> ABOUT THIS TASK
Check each line of the data for "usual" and select those that have it.
(DATA PROVIDED begins)
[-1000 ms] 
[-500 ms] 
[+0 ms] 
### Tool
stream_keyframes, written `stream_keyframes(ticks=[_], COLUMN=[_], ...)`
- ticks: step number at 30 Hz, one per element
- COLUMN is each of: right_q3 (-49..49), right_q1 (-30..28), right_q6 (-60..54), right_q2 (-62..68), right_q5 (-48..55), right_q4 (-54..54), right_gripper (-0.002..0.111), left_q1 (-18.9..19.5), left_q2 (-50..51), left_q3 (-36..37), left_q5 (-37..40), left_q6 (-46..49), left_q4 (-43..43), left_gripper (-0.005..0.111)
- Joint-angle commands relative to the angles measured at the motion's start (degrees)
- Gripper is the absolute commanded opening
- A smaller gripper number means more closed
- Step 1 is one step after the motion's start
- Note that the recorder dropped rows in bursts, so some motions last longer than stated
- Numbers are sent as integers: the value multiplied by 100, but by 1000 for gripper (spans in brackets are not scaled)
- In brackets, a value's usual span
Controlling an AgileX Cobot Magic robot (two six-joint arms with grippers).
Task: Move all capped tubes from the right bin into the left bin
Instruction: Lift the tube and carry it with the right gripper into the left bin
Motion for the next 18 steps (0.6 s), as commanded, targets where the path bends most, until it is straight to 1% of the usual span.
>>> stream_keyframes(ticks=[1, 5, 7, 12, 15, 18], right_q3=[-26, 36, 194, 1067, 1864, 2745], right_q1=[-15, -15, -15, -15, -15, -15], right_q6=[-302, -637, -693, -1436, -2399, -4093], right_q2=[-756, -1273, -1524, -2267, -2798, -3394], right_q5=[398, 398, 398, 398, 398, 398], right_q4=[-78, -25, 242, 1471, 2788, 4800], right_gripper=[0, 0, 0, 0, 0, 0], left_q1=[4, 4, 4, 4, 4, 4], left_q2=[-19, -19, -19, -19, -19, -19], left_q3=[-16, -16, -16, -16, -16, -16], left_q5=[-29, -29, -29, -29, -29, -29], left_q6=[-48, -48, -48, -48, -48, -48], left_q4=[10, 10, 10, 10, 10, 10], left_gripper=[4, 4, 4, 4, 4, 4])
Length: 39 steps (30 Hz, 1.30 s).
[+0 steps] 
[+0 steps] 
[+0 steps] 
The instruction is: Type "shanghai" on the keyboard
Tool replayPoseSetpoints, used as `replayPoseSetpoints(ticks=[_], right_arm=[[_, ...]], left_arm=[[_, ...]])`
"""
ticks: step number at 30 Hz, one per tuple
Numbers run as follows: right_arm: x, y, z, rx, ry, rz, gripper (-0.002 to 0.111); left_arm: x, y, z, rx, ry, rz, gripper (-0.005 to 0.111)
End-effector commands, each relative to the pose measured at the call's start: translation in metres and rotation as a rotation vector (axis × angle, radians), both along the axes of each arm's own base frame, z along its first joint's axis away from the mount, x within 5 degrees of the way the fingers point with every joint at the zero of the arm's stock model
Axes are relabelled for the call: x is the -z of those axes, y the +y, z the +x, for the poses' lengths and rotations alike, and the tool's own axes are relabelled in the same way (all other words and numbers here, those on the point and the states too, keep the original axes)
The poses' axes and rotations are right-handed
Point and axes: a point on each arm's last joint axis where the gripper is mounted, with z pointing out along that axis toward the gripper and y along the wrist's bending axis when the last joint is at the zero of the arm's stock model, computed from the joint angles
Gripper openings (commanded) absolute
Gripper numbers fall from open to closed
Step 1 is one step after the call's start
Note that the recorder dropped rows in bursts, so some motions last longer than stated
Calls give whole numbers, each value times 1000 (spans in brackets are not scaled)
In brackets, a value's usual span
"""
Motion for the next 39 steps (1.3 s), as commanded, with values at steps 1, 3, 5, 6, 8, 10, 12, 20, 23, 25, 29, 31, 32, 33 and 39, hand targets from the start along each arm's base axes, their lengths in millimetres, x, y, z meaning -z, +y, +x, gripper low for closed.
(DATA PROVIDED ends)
> WRITTEN ANSWER
- In brackets, a value's usual span
Motion for the next 18 steps (0.6 s), as commanded, targets where the path bends most, until it is straight to 1% of the usual span.
In brackets, a value's usual span

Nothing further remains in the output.